**PROBLEM REQUIREMENTS**
Every picture stays out; everything else in the listing below is to be returned exactly.
[Start of section]
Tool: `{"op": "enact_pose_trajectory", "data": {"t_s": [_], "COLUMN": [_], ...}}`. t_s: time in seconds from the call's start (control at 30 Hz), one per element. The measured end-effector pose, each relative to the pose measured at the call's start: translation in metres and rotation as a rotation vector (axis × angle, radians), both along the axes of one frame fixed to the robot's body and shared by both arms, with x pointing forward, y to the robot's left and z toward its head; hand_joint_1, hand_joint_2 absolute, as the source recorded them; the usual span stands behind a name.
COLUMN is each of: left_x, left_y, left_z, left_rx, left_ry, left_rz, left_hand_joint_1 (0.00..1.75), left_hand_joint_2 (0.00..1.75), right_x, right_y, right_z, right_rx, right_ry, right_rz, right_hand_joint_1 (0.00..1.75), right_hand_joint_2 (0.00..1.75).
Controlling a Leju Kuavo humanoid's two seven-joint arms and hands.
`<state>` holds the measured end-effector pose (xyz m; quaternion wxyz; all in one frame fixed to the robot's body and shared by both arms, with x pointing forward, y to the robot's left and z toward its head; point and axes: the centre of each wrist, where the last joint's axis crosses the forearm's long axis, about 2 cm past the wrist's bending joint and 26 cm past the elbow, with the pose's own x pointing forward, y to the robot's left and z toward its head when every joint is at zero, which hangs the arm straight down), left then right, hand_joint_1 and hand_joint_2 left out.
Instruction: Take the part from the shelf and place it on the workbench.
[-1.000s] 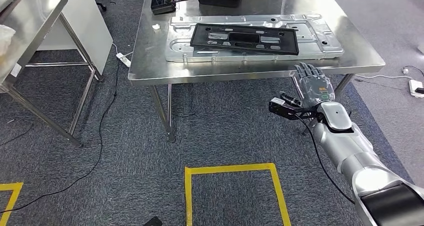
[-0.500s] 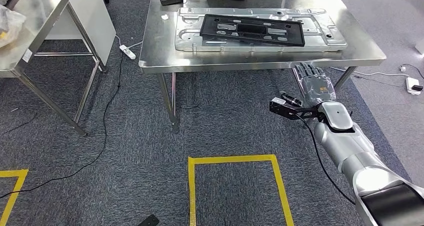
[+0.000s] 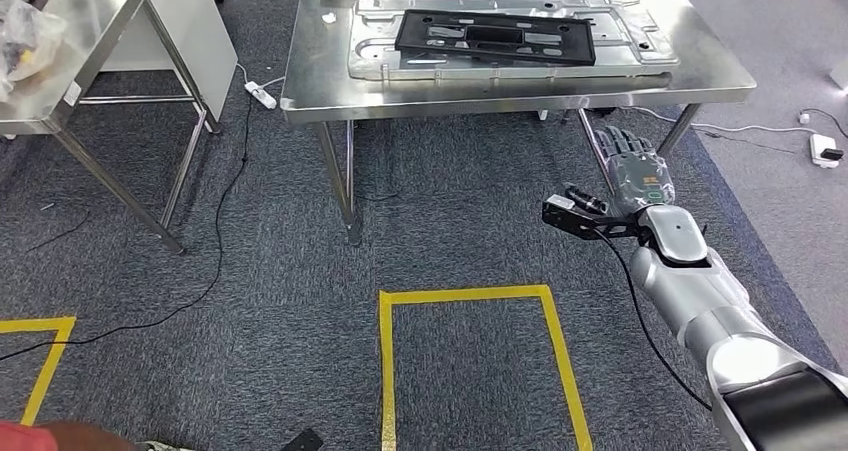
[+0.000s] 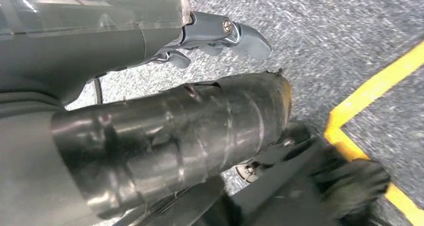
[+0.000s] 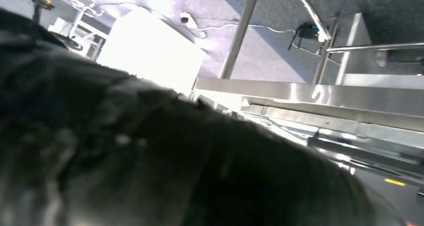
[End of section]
**ANSWER**
Tool: `{"op": "enact_pose_trajectory", "data": {"t_s": [_], "COLUMN": [_], ...}}`. t_s: time in seconds from the call's start (control at 30 Hz), one per element. The measured end-effector pose, each relative to the pose measured at the call's start: translation in metres and rotation as a rotation vector (axis × angle, radians), both along the axes of one frame fixed to the robot's body and shared by both arms, with x pointing forward, y to the robot's left and z toward its head; hand_joint_1, hand_joint_2 absolute, as the source recorded them; the usual span stands behind a name.
COLUMN is each of: left_x, left_y, left_z, left_rx, left_ry, left_rz, left_hand_joint_1 (0.00..1.75), left_hand_joint_2 (0.00..1.75), right_x, right_y, right_z, right_rx, right_ry, right_rz, right_hand_joint_1 (0.00..1.75), right_hand_joint_2 (0.00..1.75).
Controlling a Leju Kuavo humanoid's two seven-joint arms and hands.
`<state>` holds the measured end-effector pose (xyz m; quaternion wxyz; all in one frame fixed to the robot's body and shared by both arms, with x pointing forward, y to the robot's left and z toward its head; point and axes: the centre of each wrist, where the last joint's axis crosses the forearm's long axis, about 2 cm past the wrist's bending joint and 26 cm past the elbow, with the pose's own x pointing forward, y to the robot's left and z toward its head when every joint is at zero, which hangs the arm straight down), left then right, hand_joint_1 and hand_joint_2 left out.
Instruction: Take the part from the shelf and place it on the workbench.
[-1.000s] 
[-0.500s] 
[+0.000s] 
[+0.000s] 
[+0.000s] 

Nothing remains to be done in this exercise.